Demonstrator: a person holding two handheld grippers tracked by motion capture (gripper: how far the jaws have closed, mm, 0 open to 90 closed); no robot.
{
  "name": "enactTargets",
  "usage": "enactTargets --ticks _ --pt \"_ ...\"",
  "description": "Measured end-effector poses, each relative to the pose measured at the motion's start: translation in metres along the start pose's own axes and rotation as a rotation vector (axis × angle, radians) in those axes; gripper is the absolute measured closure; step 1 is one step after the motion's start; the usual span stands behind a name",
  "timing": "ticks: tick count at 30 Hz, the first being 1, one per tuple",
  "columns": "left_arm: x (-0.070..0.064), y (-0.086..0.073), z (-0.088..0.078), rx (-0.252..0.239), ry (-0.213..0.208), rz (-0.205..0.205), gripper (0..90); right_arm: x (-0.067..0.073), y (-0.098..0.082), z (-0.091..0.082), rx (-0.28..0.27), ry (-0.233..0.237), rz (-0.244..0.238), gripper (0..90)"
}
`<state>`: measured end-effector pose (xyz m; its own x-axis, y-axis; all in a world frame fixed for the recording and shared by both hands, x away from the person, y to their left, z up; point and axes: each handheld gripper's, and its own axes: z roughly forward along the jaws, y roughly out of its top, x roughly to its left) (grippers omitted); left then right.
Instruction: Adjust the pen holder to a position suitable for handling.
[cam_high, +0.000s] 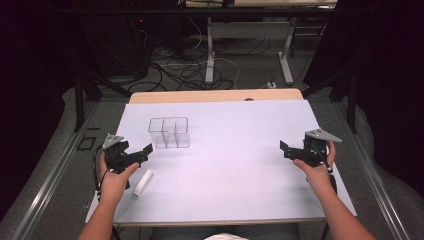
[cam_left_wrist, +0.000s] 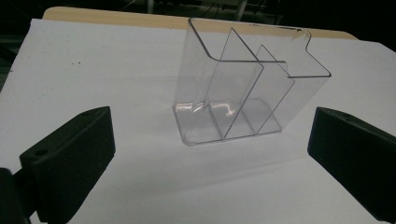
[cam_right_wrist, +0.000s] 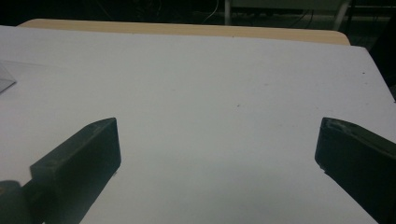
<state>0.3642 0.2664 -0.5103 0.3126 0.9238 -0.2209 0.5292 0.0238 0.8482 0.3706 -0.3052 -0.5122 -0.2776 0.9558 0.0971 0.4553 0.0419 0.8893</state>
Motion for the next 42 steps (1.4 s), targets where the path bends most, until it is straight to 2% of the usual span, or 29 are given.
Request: enactTargets --ticks 2,3,7,9,11,13,15,16,17,18,19,20,23,24,30,33,35,39,41,42 --pt "0.000 0.000 0.000 0.003 0.002 0.006 0.7 -0.001 0.000 -0.001 -0.007 -0.008 0.000 0.0" --pt "0.000 -0.001 0.000 0.007 0.004 0.004 0.7 -0.002 0.000 -0.002 -0.005 -0.008 0.023 0.1" --pt "0.001 0.001 0.000 -0.012 0.006 -0.012 1.3 -0.005 -0.003 -0.003 0.002 -0.025 0.023 0.7" --pt "0.000 0.003 -0.001 -0.015 0.012 -0.006 1.6 -0.004 -0.003 -0.002 -0.001 -0.025 0.031 0.7" --pt "-0.002 0.006 -0.002 -0.025 0.012 -0.011 2.8 -0.004 -0.003 -0.002 -0.015 -0.028 0.033 1.2" --pt "-0.006 0.016 -0.003 -0.039 0.018 -0.030 3.4 -0.002 -0.003 -0.003 -0.015 -0.031 0.027 4.1" --pt "-0.008 0.023 -0.004 -0.046 0.012 -0.052 8.5 0.000 -0.004 -0.004 -0.003 -0.031 0.027 5.7" --pt "-0.008 0.023 -0.004 -0.046 0.012 -0.052 11.6 0.000 -0.003 -0.004 -0.002 -0.031 0.018 6.1" --pt "-0.011 0.030 -0.003 -0.055 0.019 -0.058 14.8 0.001 -0.003 -0.004 -0.012 -0.039 0.022 6.2" --pt "-0.011 0.030 -0.003 -0.055 0.019 -0.058 16.2 0.002 -0.003 -0.004 -0.019 -0.036 0.020 6.4" --pt "-0.014 0.038 0.000 -0.053 0.036 -0.041 16.3 0.001 -0.003 -0.004 -0.012 -0.028 0.018 6.6" --pt "-0.016 0.042 0.003 -0.053 0.039 -0.043 16.3 0.001 -0.003 -0.004 -0.005 -0.029 0.019 6.6" --pt "-0.018 0.050 0.008 -0.040 0.063 -0.034 20.8 0.002 -0.005 -0.003 -0.002 -0.022 0.029 6.9" --pt "-0.020 0.057 0.013 -0.018 0.085 -0.025 22.5 0.001 -0.005 -0.002 -0.004 -0.018 0.025 7.1" --pt "-0.020 0.068 0.028 0.028 0.100 -0.031 29.8 0.001 -0.005 0.000 0.000 -0.013 0.034 7.8" --pt "-0.020 0.072 0.037 0.054 0.104 -0.037 34.3 0.000 -0.007 0.001 0.019 -0.012 0.043 7.8" --pt "-0.019 0.073 0.040 0.077 0.119 -0.035 37.1 -0.001 -0.007 0.002 0.018 -0.008 0.047 7.8" --pt "-0.017 0.071 0.049 0.119 0.124 -0.047 51.2 -0.002 -0.008 0.002 0.016 -0.014 0.051 7.8" --pt "-0.016 0.070 0.051 0.138 0.134 -0.044 53.7 -0.002 -0.008 0.002 0.016 -0.011 0.060 7.8" --pt "-0.015 0.070 0.051 0.159 0.136 -0.036 60.4 -0.004 -0.009 0.003 0.020 -0.007 0.060 7.8"
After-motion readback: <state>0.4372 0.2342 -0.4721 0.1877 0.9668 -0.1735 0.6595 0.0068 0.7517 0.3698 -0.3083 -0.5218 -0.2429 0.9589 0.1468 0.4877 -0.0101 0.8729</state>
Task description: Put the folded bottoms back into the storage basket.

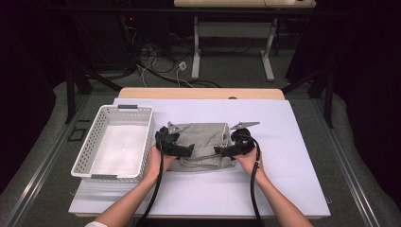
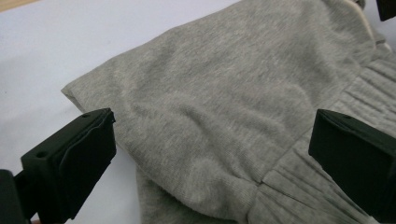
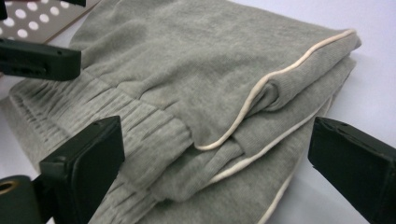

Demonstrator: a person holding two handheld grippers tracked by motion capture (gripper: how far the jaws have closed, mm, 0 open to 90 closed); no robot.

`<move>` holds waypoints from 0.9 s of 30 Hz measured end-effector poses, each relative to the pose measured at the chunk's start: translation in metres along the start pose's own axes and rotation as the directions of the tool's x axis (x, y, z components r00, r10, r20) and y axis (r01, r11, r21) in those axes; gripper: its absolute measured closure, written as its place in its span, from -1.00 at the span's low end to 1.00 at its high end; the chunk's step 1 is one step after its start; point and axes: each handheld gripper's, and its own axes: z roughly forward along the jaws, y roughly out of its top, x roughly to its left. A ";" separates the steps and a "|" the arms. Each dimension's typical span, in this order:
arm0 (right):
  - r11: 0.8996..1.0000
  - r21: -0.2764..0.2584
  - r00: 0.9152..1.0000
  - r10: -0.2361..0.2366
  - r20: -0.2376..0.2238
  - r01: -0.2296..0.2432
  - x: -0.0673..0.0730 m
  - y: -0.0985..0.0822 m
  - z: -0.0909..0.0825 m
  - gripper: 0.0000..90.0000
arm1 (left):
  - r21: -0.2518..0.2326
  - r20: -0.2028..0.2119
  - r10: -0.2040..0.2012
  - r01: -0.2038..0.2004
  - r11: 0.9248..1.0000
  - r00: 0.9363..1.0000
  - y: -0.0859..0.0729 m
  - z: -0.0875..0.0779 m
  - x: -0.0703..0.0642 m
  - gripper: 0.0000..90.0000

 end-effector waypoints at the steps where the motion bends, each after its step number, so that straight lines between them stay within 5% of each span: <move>1: 1.000 -0.003 1.000 0.004 -0.002 -0.004 -0.001 0.001 0.001 -0.89 | 0.005 -0.004 -0.004 0.004 1.000 1.000 0.000 0.002 0.001 -0.98; 14: 0.998 0.021 0.998 0.052 0.026 -0.052 -0.014 0.006 0.015 -0.68 | 0.074 0.007 -0.065 0.065 0.995 0.998 -0.002 0.021 0.012 -0.98; 27: 0.996 0.071 0.996 0.055 0.063 -0.060 -0.014 0.003 0.024 -0.56 | 0.123 0.037 -0.071 0.066 0.990 0.997 -0.006 0.029 0.015 -0.96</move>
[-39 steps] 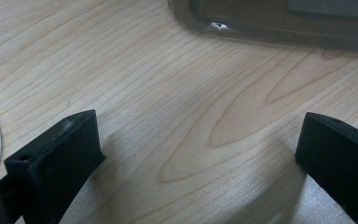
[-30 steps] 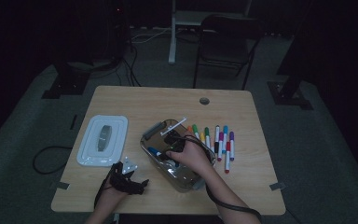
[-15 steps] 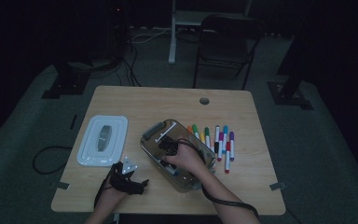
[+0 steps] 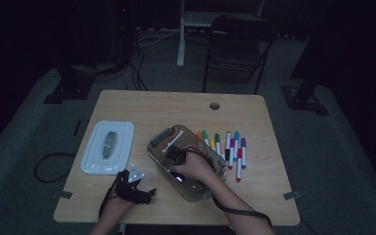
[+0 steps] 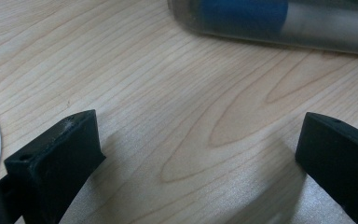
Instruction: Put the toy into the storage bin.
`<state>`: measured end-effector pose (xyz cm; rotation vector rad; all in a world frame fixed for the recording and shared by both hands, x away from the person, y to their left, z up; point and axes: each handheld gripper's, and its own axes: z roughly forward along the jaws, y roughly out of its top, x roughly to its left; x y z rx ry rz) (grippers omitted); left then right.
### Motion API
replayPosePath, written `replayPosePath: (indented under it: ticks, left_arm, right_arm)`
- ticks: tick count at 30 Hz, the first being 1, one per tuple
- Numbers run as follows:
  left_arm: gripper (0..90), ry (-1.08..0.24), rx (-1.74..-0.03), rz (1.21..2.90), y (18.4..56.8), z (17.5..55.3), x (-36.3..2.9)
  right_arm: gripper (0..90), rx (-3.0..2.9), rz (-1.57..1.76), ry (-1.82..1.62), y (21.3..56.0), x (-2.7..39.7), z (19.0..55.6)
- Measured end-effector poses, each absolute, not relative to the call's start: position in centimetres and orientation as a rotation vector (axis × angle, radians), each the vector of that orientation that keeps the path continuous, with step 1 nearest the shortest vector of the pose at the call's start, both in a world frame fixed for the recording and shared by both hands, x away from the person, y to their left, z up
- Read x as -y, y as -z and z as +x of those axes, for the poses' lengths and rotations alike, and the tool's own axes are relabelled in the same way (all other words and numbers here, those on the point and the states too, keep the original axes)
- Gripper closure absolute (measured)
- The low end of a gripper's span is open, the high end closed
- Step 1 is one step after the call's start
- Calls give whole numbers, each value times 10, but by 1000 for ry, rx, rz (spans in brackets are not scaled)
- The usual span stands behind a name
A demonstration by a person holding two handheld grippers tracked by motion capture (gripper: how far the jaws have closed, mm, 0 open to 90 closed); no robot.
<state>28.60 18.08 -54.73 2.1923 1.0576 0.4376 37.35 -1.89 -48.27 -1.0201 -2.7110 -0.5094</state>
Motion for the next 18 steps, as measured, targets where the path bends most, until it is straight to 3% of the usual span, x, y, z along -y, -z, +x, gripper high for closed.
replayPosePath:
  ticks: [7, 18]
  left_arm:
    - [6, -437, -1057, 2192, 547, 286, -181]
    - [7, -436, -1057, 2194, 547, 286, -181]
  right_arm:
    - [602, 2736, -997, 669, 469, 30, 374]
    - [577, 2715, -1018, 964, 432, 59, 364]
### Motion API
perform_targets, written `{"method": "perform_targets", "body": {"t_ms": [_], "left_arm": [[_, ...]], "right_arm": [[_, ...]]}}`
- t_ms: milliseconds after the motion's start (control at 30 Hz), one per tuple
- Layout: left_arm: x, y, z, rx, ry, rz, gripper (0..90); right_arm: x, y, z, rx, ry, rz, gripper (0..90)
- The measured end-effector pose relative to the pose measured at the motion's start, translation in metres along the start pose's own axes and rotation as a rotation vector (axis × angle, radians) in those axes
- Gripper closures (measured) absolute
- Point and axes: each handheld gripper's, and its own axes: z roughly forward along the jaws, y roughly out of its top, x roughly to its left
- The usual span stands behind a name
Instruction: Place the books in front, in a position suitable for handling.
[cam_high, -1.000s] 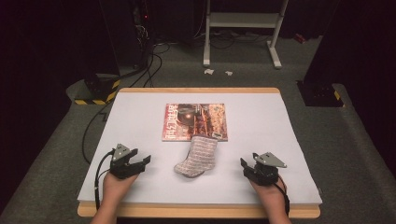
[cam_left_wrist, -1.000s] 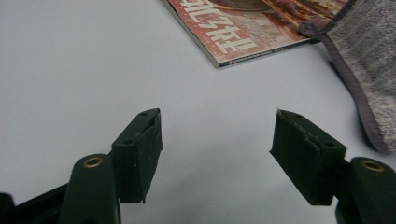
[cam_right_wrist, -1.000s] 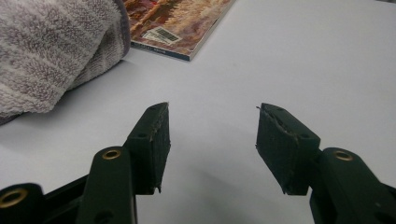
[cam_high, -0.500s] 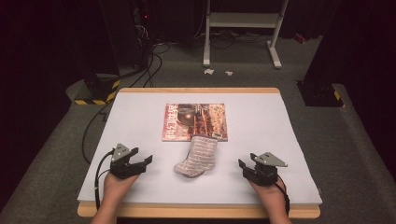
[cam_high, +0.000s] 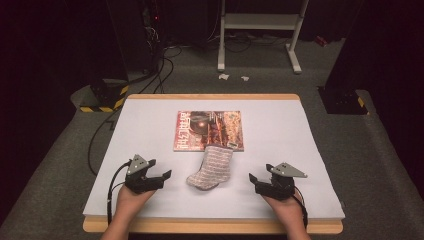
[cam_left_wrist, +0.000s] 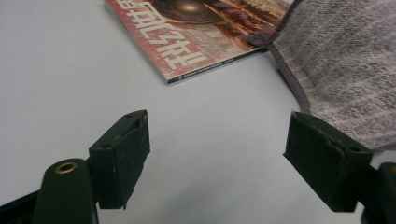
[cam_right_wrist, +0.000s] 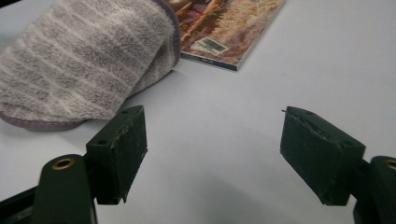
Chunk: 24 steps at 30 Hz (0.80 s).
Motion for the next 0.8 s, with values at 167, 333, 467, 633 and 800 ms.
{"method": "perform_targets", "body": {"t_ms": [167,333,467,633,800], "left_arm": [[-0.013,0.004,0.004,0.006,-0.06,0.02,20.9],[-0.04,0.007,0.011,-0.003,-0.136,0.08,19.7],[-0.061,0.008,0.02,0.003,-0.174,0.12,20.7],[-0.079,0.015,0.035,0.022,-0.204,0.138,23.9],[-0.09,0.021,0.057,0.082,-0.196,0.105,32.6]], "right_arm": [[0.004,0.0,0.0,-0.003,0.014,-0.019,21.0],[0.008,0.002,-0.002,-0.012,0.021,-0.021,21.4],[0.01,0.002,-0.001,-0.015,0.017,-0.026,20.7],[0.01,0.0,0.0,-0.013,0.006,-0.034,20.6],[0.008,-0.001,-0.001,-0.012,-0.006,-0.039,20.6]]}}
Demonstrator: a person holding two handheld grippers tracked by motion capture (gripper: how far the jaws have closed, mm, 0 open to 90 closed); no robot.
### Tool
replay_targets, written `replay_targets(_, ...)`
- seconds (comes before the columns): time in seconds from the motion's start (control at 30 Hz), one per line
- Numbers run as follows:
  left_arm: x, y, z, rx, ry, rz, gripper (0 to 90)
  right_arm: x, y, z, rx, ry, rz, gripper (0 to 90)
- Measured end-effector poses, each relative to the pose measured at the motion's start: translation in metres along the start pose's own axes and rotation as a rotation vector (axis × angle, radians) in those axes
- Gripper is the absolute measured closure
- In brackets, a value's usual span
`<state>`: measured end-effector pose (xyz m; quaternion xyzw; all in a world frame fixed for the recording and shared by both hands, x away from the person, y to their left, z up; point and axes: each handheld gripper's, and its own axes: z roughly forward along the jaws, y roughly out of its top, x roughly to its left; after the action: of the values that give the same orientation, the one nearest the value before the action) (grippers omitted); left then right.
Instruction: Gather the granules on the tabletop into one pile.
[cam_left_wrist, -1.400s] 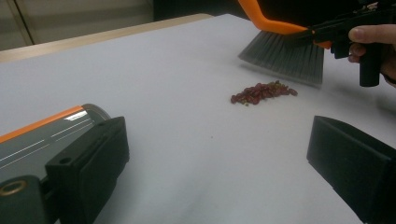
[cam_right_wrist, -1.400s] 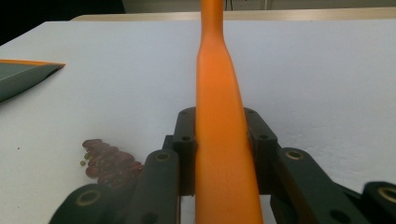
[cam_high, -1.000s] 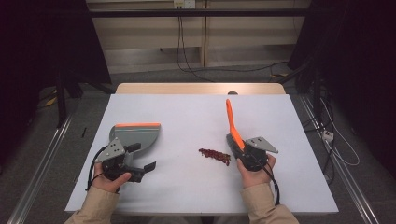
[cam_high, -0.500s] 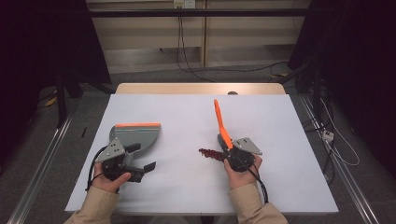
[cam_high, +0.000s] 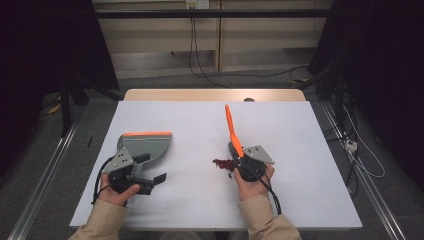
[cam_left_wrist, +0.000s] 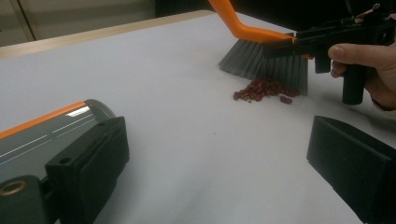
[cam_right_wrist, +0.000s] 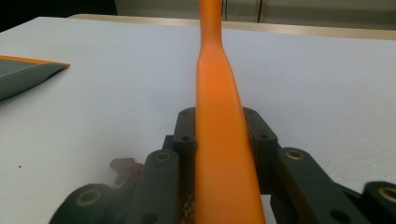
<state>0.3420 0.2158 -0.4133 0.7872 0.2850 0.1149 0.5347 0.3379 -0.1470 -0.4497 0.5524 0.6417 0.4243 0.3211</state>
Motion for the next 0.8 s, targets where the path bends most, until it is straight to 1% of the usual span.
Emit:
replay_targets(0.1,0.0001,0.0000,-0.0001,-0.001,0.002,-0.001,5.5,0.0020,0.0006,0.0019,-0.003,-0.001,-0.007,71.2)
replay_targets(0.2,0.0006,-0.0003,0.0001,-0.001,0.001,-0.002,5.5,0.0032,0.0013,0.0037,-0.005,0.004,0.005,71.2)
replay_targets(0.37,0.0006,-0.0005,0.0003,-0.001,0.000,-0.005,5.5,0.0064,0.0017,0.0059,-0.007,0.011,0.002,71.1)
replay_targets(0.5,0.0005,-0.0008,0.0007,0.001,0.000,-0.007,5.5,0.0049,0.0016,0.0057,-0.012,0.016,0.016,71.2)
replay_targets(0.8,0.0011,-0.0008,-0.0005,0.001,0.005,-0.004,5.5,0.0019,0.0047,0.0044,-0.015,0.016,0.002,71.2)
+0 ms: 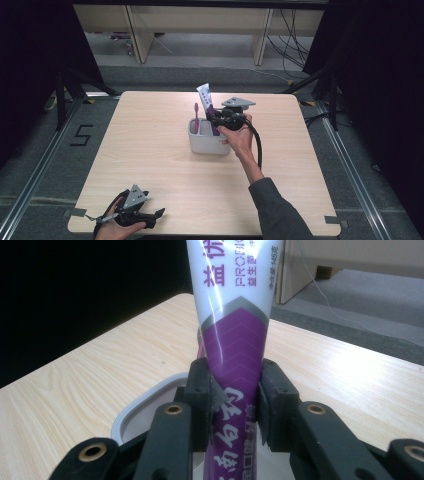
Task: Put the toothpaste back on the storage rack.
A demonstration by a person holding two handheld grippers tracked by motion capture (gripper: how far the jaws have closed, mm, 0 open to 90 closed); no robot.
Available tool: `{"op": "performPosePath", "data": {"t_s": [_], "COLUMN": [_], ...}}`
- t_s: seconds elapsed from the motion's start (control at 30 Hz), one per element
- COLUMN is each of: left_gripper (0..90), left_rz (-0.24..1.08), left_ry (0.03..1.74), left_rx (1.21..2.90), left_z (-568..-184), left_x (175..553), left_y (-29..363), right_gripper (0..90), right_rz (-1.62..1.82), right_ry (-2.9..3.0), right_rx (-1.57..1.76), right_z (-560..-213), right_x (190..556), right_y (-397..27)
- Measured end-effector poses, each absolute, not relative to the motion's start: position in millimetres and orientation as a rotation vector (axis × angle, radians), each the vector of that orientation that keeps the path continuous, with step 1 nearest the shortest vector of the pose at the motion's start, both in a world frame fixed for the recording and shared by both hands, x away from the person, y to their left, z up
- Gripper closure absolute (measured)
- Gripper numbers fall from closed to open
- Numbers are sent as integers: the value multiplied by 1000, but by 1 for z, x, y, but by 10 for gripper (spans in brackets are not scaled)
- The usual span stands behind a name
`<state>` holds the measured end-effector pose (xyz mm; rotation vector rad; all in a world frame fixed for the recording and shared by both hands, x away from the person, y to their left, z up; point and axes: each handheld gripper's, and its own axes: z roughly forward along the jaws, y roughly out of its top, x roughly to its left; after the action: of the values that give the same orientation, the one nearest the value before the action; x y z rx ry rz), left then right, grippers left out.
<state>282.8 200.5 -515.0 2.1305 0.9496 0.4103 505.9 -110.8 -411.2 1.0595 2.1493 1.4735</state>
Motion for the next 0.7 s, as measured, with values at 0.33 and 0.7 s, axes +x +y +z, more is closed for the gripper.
{"op": "performPosePath", "data": {"t_s": [0.33,0.7], "left_gripper": [176,176], "left_rz": [410,411], "left_ry": [946,948], "left_rx": [2139,2132], "left_z": [-515,-516], "left_x": [283,282], "left_y": [200,200], "right_gripper": [705,701], "right_rz": [1410,1385], "right_ry": [2164,2194], "right_rx": [1081,1112], "right_z": [-420,-429], "right_x": [506,503], "right_y": [-114,-115]}}
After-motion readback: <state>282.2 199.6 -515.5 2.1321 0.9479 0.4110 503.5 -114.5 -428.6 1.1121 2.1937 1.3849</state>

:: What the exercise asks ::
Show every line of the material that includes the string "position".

:: Written solution ::
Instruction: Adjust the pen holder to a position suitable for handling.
- Measured end-effector poses, each absolute, not relative to the call's start: position in centimetres and orientation as a rotation vector (axis × angle, radians), each the vector of that orientation that keeps the path continuous, with step 1 nearest the shortest vector of the pose at the call's start, both in a world frame fixed for the recording and shared by both hands, x away from the person, y to their left, z up
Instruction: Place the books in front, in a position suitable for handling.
- Measured end-effector poses, each absolute, not relative to the motion's start: position in millimetres and orientation as a rotation vector (axis × angle, radians), each the vector of that orientation that keeps the path continuous, with step 1 nearest the shortest vector of the pose at the motion's start, both in a world frame fixed for the recording and shared by both hands, x away from the person, y to their left, z up

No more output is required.